И считайте меня смешным – на здоровье, клал я на вас.
XXXI
Разведенный любовник
Теперь я на площадь Дофина ни ногой, если не пьян настолько, чтобы ее вынести, как, например, сегодня вечером, когда сижу на нашей скамейке, из чистого мазохизма. Новый Мост освещен огнями речных трамвайчиков. Мы были почти любовниками с Нового Моста [16] , плюс-минус каких-то несколько метров. Мне холодно, и я жду тебя. Полгода пролетело с нашего первого поцелуя здесь, а я все прихожу на свидание с тобой. Никогда не думал, что дойду до такого. Наверно, это наказание, что-то я натворил, иначе за что бы мне такие испытания? Я рыдаю, просыпаясь, хлюпаю, ложась спать, а в промежутках жалею себя. Воображал себя Лакло – а оказался махровым Мюссе. Любовь – непонятная штука. Когда видишь ее у других, ничего не понимаешь, и еще меньше – когда это случается с тобой. В двадцать лет я еще был хозяином своих эмоций, но сегодня от меня больше ничего не зависит. Тяжелее всего мне видеть, насколько любовь к Алисе вытеснила ту, что я испытывал к Анне. Эти две истории – как сообщающиеся сосуды. Ужас, я ведь даже не мучился сомнениями. Не было никакого водевиля, никакой дилеммы между «законной половиной» и любовницей, просто одна заняла место другой, незаметно, без шума, словно в мой мозг вошли на цыпочках. Неужели нельзя любить одного не в ущерб другому? Наверно, эту вину я сейчас и искупаю… Да, странное дело, я сижу на площади Дофина, но почему-то думаю о тебе, Анна, моя экс-жена…
16
«Любовники с Нового Моста» – культовый фильм Лео Каракса
Может быть, Анна, может быть, со временем, позже, много позже, мы встретимся где-нибудь, где будет светло; будут люди вокруг, деревья, солнечный луч, да мало ли что еще, птичьи трели, как в день нашей свадьбы, и среди шумной толпы мы узнаем друг друга и с грустью вспомним давно ушедшее время, когда нам было по двадцать лет, время наших первых надежд и больших разочарований, время, когда мы мечтали, когда могли обнять Небо, которое потом рухнуло нам на голову, потому что это время, Анна, это время только наше с тобой и никому никогда его у нас не отнять.
XXXII
Не знаю
Было много тайных свиданий на площади Дофина. Много засекреченных обедов «У Поля» или в «Дельфино». Бесчисленное множество украденных часов во второй половине дня в отеле «Генрих IV». Со временем портье стал нас узнавать и избавлял от понимающей улыбочки с многозначительным вопросом: «Без багажа, дамы-господа?» – потому что наш номер был забронирован на месяц. Номер 32. В нем пахло любовью, когда мы уходили.

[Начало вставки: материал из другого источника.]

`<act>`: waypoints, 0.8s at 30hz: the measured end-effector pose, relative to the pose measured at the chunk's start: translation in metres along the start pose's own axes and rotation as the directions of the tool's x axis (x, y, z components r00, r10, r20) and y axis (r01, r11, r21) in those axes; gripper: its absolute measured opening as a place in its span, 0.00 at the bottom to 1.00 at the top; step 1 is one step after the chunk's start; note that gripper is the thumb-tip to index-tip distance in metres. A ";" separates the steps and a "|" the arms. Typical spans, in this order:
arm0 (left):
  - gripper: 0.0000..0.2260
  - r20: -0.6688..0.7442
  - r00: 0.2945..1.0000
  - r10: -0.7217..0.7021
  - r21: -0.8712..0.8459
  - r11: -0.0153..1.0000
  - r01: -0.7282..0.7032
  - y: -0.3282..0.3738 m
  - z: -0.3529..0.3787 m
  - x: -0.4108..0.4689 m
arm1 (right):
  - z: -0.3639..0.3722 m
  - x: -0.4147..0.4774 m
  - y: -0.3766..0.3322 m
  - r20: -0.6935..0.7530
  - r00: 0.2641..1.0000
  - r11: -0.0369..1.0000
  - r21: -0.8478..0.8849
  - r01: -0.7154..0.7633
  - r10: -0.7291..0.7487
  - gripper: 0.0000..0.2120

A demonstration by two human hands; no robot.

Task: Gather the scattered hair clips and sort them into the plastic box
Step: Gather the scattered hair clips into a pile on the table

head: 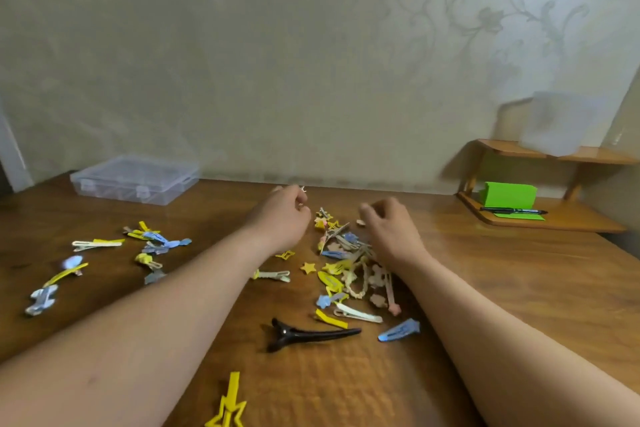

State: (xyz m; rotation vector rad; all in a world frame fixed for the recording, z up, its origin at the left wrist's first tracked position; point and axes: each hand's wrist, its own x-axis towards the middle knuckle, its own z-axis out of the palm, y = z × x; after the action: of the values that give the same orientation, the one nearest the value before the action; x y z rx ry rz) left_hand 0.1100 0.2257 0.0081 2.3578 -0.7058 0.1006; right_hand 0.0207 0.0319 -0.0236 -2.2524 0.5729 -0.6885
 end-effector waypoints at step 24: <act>0.17 0.351 0.932 0.084 -0.208 0.978 -0.010 0.021 0.028 0.001 | -0.014 -0.014 -0.001 0.212 0.968 0.985 0.135 0.104 -0.131 0.19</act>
State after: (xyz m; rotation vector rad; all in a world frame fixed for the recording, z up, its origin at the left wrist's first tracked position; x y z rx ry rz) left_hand 0.0971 0.1942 -0.0008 2.1816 -0.9003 -0.3758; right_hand 0.0017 0.0333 -0.0182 -2.2225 0.2821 -0.5070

Между оргазмами я не мог удержаться и допытывался:
– Господи, Алиса, я люблю тебя всю, от пяток до кончиков волос. Чем же это кончится?
– Не знаю.
– Может, все-таки уйдешь от Антуана?
– Не знаю.
– Ты хочешь, чтобы мы жили вместе?
– Не знаю.
– По-твоему, нам лучше остаться любовниками?
– Не знаю.
– Но что же с нами будет, черт побери?
– Не знаю.
– Почему ты все время повторяешь «не знаю»?
– Не знаю.
Я был слишком рационален. «Не знаю» – два этих слова мне предстояло впредь слышать часто, и я чувствовал, что лучше мне к ним привыкнуть.
Иногда я совершенно переставал владеть собой:
– Уходи от него! УХОДИ ОТ НЕГО!
– Прекрати! ПРЕКРАТИ МЕНЯ ОБ ЭТОМ ПРОСИТЬ!
– Разведись, как я, мать твою!
– Ни за что. Мне с тобой страшно, я тебе всегда говорила. Наша любовь прекрасна, потому что невозможна, и ты это отлично знаешь. Как только я буду свободна, ты перестанешь меня любить.
– ЧУШЬ! ЧУШЬ! АРХИЧУШЬ!
Но в глубине души я и сам боялся, что она права. Глухим с тугоухими легче было бы договориться, чем нам с ней.